Happiness studies historically have focused on the Western ideal of happiness, which is relatively self-centered and big on thrills.

“Accordingly, the prevailing conceptualization of happiness is consistent with a historically Protestant, self-centered world view that emphasizes personal worthiness and hard work to obtain positive outcomes, and sees happiness as a personal achievement,” the study’s authors wrote in a just-published paper, “Happiness around the World: A Combined Etic-Emic Approach Across 63 Countries.”

But Western-centered happiness concepts aren’t universal, the authors hold. While happiness is tied to independence in the West, Eastern happiness is related to interdependence.

“The East Asian world view has been described as one in which the self is more entwined with others, such that personal happiness depends on position connections in social relationships,” wrote lead author Gwen Gardiner, a recent Ph.D. graduate of David Funder’s Situations Lab. “The Eastern ideologies of Buddhism, Taoism, and Confucianism emphasize the interconnectedness of everyone and everything, prioritizing harmony and balance over individual achievement."

Koreans talk about “happiness” and “family” in the same breath, for example. And past research has shown even perhaps the most obvious measure of happiness—a smile—is different in the East and West.

It led the authors to the current study, aimed at measuring which tests of happiness would be most effective among 15,368 worldwide participants.
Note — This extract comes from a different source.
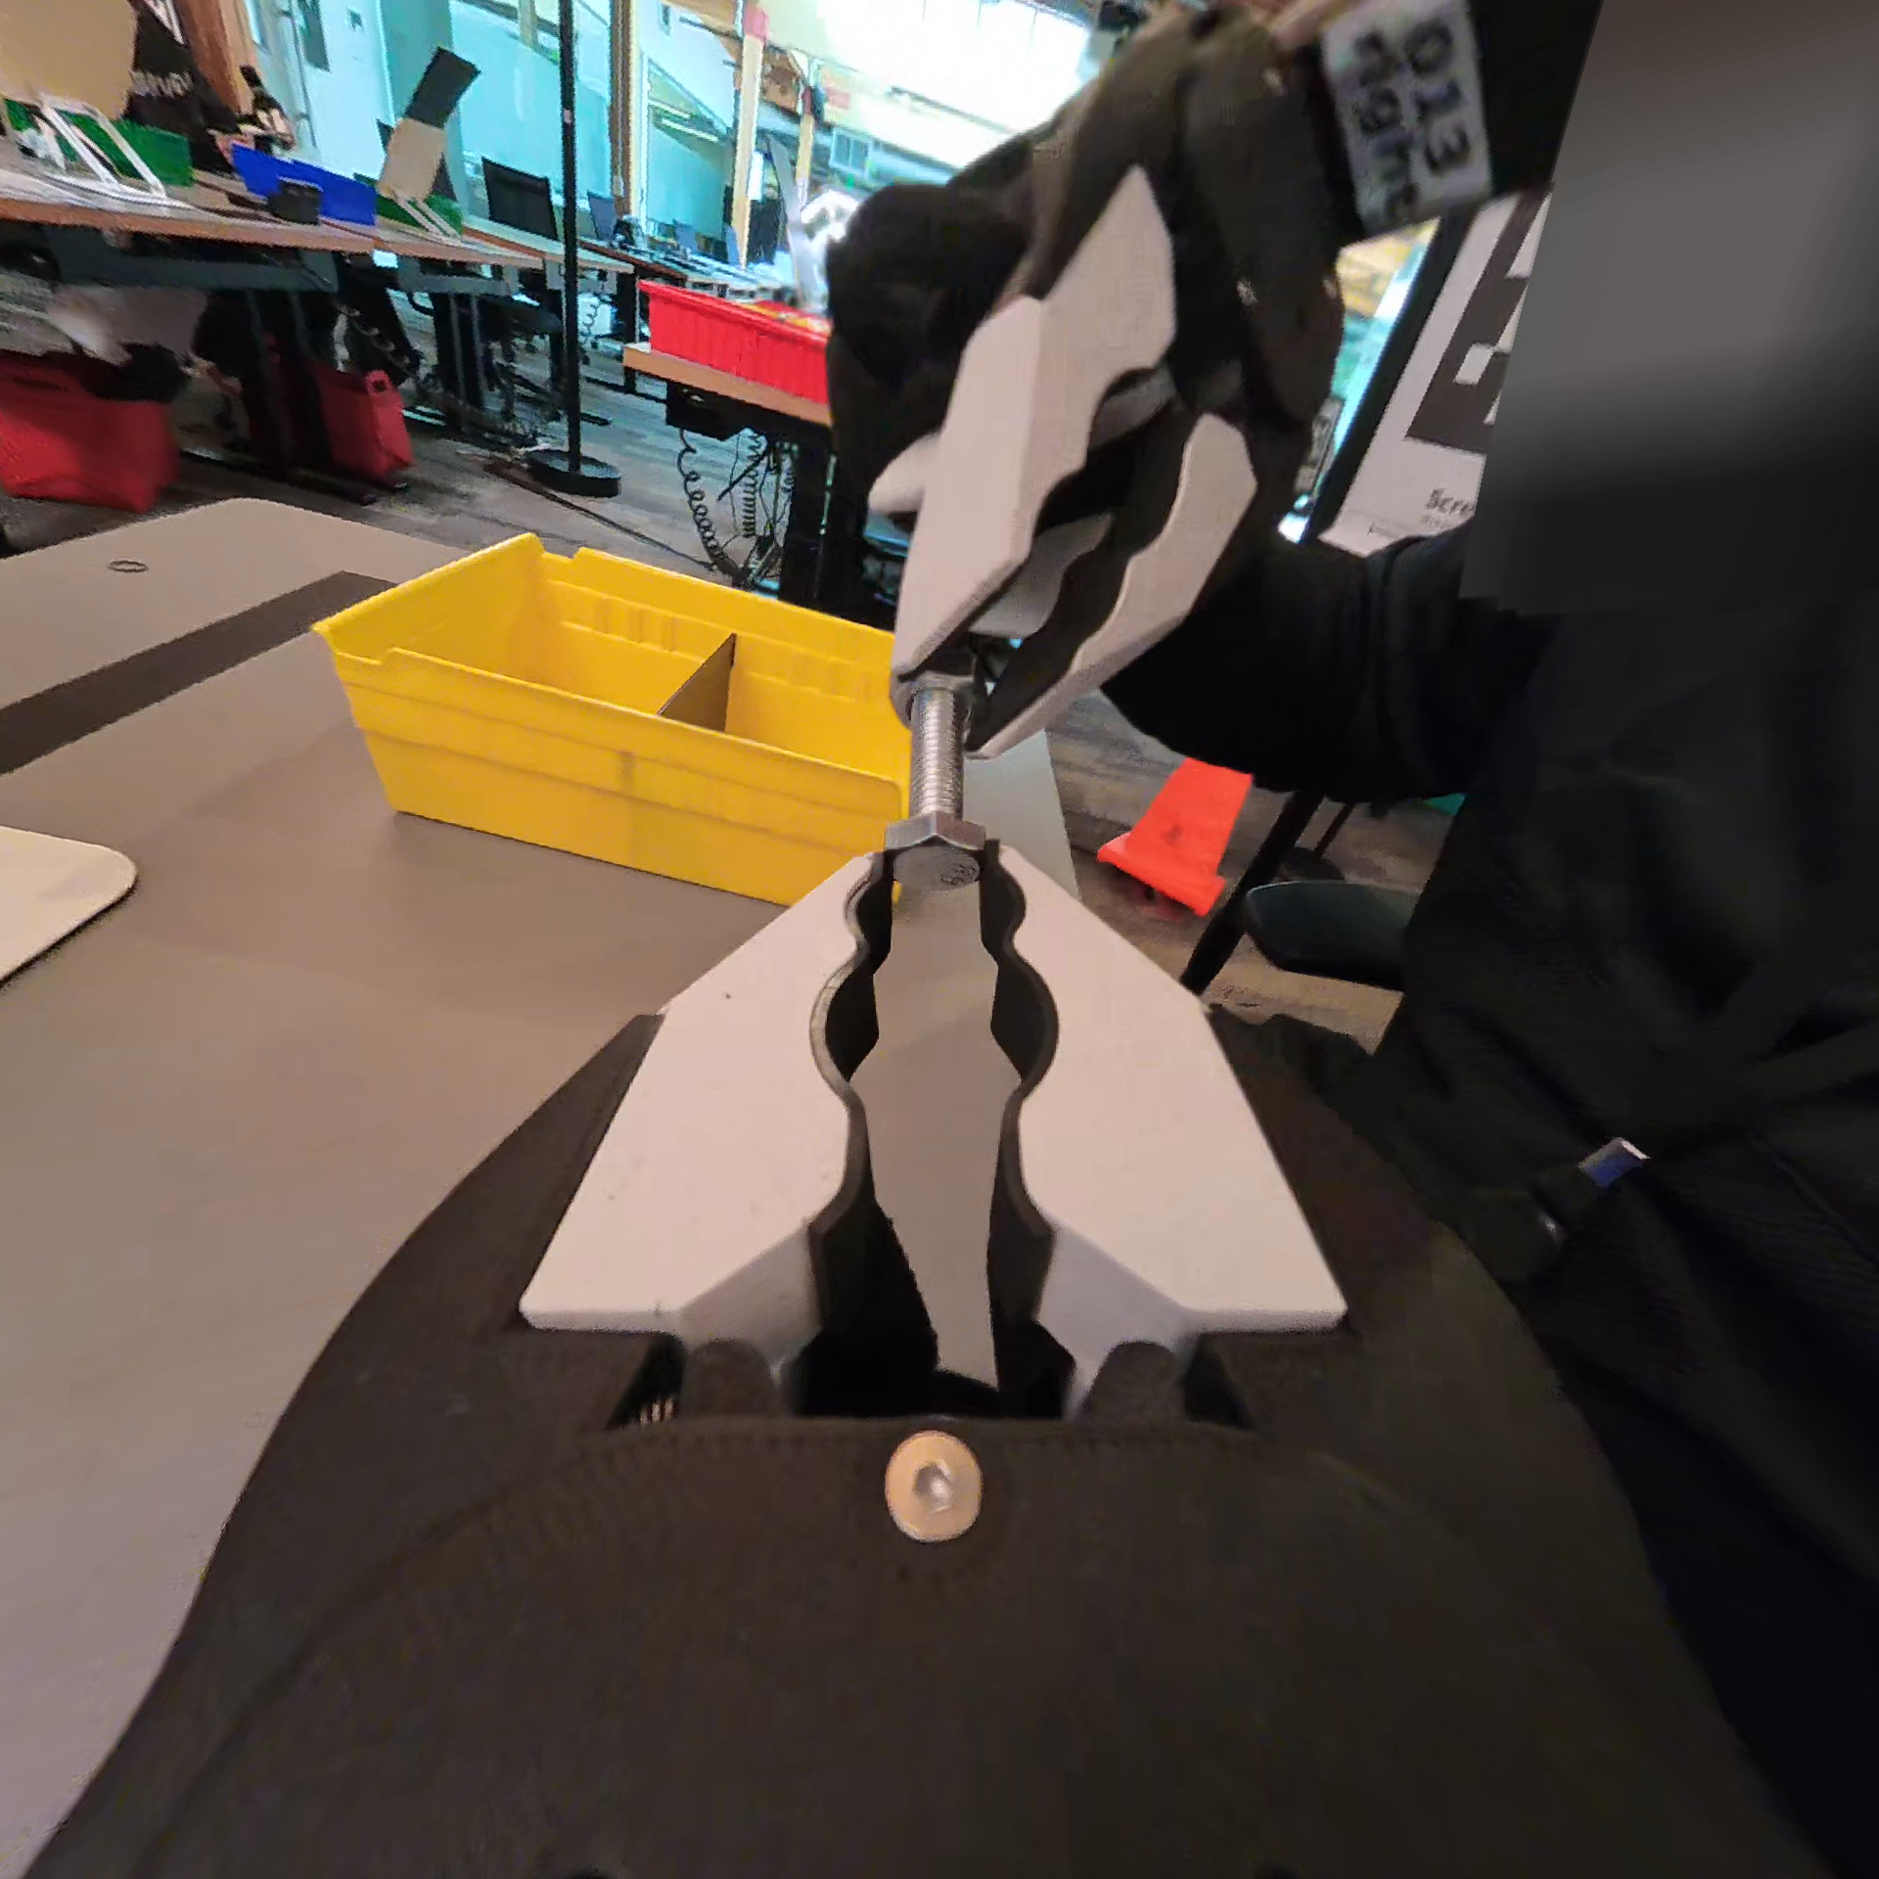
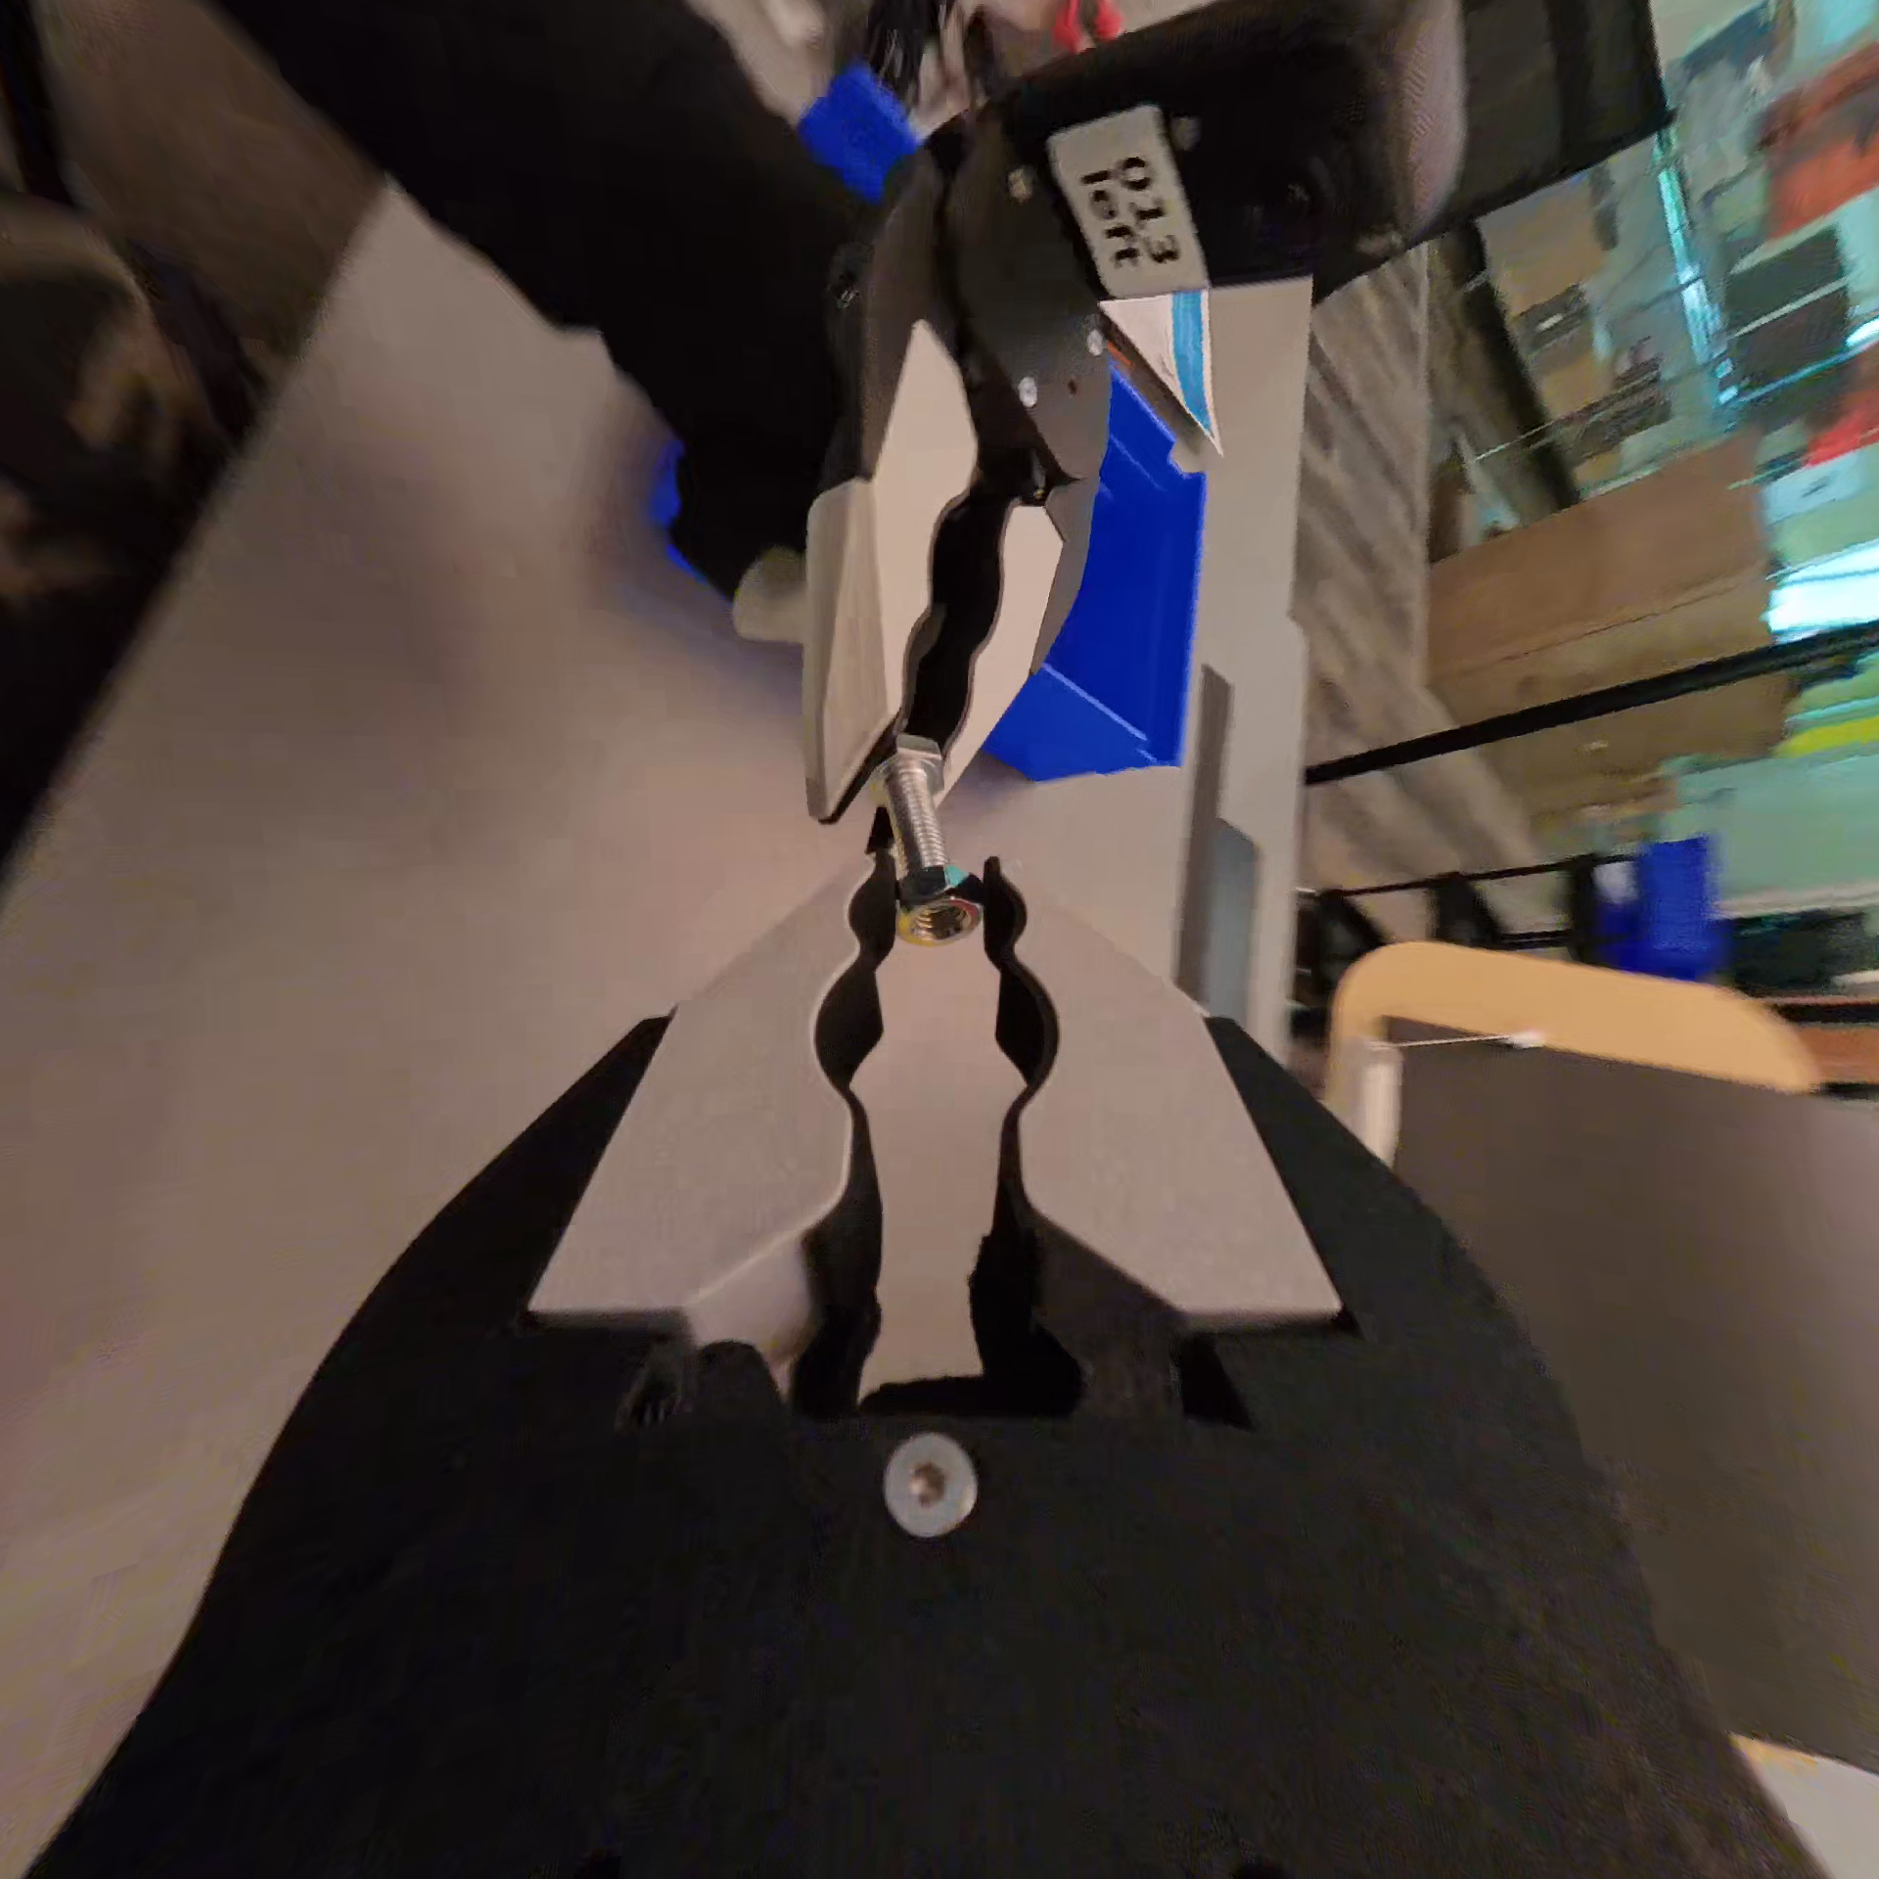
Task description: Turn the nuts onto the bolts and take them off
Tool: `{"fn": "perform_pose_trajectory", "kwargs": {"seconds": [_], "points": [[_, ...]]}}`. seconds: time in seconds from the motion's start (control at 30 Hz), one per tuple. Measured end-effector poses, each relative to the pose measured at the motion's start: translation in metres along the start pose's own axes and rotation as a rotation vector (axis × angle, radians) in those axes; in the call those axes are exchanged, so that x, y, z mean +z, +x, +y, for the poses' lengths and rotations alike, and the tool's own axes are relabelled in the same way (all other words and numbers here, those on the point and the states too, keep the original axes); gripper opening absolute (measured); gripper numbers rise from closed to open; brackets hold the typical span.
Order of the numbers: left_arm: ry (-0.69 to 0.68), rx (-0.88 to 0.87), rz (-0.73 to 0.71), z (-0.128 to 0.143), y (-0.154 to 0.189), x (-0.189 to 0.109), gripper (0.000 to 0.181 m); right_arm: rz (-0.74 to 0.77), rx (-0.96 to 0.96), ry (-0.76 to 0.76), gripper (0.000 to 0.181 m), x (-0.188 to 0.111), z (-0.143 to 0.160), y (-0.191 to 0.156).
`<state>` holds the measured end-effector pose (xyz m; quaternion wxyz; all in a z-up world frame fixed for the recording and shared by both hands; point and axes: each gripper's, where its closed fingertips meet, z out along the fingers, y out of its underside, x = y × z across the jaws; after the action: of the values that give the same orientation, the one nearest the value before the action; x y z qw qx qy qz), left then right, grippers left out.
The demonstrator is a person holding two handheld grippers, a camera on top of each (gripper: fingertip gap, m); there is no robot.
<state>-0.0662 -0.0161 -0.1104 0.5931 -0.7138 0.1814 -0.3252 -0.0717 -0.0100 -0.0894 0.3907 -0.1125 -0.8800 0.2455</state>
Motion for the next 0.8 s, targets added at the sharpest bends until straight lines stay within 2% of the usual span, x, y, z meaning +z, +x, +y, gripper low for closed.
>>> {"fn": "perform_pose_trajectory", "kwargs": {"seconds": [0.13,0.2,0.33,0.37,0.4,0.5,0.67,0.73,0.8], "points": [[0.029,-0.067,0.057,0.000,0.002,-0.001,0.015,0.082,-0.309,-0.156,0.015,0.001,0.000,0.000],[0.043,-0.072,0.061,-0.001,0.002,-0.001,0.015,0.082,-0.340,-0.174,0.015,0.002,-0.001,0.001],[0.060,-0.061,0.045,-0.004,0.000,-0.003,0.015,0.069,-0.266,-0.126,0.015,0.002,-0.002,0.006],[0.057,-0.057,0.042,-0.004,0.000,-0.003,0.015,0.059,-0.231,-0.118,0.019,0.003,-0.003,0.006],[0.057,-0.049,0.035,-0.004,-0.001,-0.003,0.015,0.053,-0.184,-0.115,0.030,0.004,-0.002,0.007],[0.067,-0.033,0.027,-0.006,0.000,-0.003,0.015,0.033,0.012,-0.051,0.040,0.005,-0.002,0.011],[0.047,0.014,-0.001,-0.007,0.000,-0.002,0.015,-0.159,0.546,0.159,0.036,-0.001,-0.004,0.007],[0.048,0.022,-0.004,-0.008,0.001,-0.001,0.015,-0.231,0.663,0.211,0.032,0.000,-0.005,0.003],[0.033,0.028,0.000,-0.006,0.002,0.001,0.015,-0.250,0.690,0.247,0.020,0.001,-0.007,0.001]]}}
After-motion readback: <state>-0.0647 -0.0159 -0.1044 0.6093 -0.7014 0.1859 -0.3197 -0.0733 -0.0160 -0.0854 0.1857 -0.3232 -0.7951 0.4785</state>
The two measures used were the Subjective Happiness Scale developed in the U.S., and the Interdependent Happiness scale, a relatively new test developed in Japan. The Eastern measure looks more closely at factors such as “interpersonal harmony” and equality of accomplishment with one’s peers.

In addition to expanding and comparing the measures of happiness, the study extended the study group beyond traditionally studied Westerners in the U.S. and Canada and East Asians to include Africans, Latin Americans, Middle Easterners, and Southeast Asians.

The study included college-age students across 63 countries and 42 languages who were asked to log in to a custom website (ispstudy.ucr.edu) and complete a survey that included happiness measures.

The Western measure, the Subjective Happiness Scale, proved most reliable at measuring happiness in Western European countries including Belgium, Denmark, and the United Kingdom. Countries with higher development, less population growth, and in colder climates were more likely to score similarly in the Western, or independent, measure. The Western scale wasn’t as effective at determining happiness in Eastern countries such as China, Japan, and Vietnam. And it performed poorly in other countries, namely African countries.

The Eastern measure, the Interdependent Happiness scale, was most reliable in Asian countries including Japan and South Korea. It was more difficult for researchers to relate those scores to country-by-country factors including economic development or cultural factors. And the Eastern measure was generally a less reliable predictor in Western countries.

Interestingly, the interdependent measure of happiness did not vary nearly as much across countries. The performance of the measure was much more consistent—an important finding for cross-cultural researchers.

Both measures were highly reliable in the United States and Japan. That was of particular interest to researchers because those are the respective countries where the Western and Eastern tests were developed.

“For us, this result was particularly interesting and surprising because, typically, the U.S. and Japan are the prototypical countries used to highlight cross-cultural differences in cultural psychology,” said Gardiner, who earned her Ph.D. from UCR this fall, and is now in Germany on a Humboldt Foundation Postdoctoral Fellowship. “But in this case, they were much more similar to each other.”

Both measures performed poorly in countries without Christian Protestant or Buddhist traditions, including African and Middle Eastern countries. Future studies should consider new measures for those world regions, the authors wrote.

The happiness study is among the first results published from the farthest-reaching original research of how people experience everyday life. The International Situations Project relied on a worldwide network to canvass 63 countries, 42 languages, and more than 15,000 people, and the results are only now being distilled.

The article was published in the journal PLOS ONE. In addition to Gardiner and Funder, who is a distinguished professor of psychology, authors include UCR doctoral student Daniel Lee and Erica Baranski, who earned her Ph.D. at UCR and is a post-doctoral scholar at the University of Houston.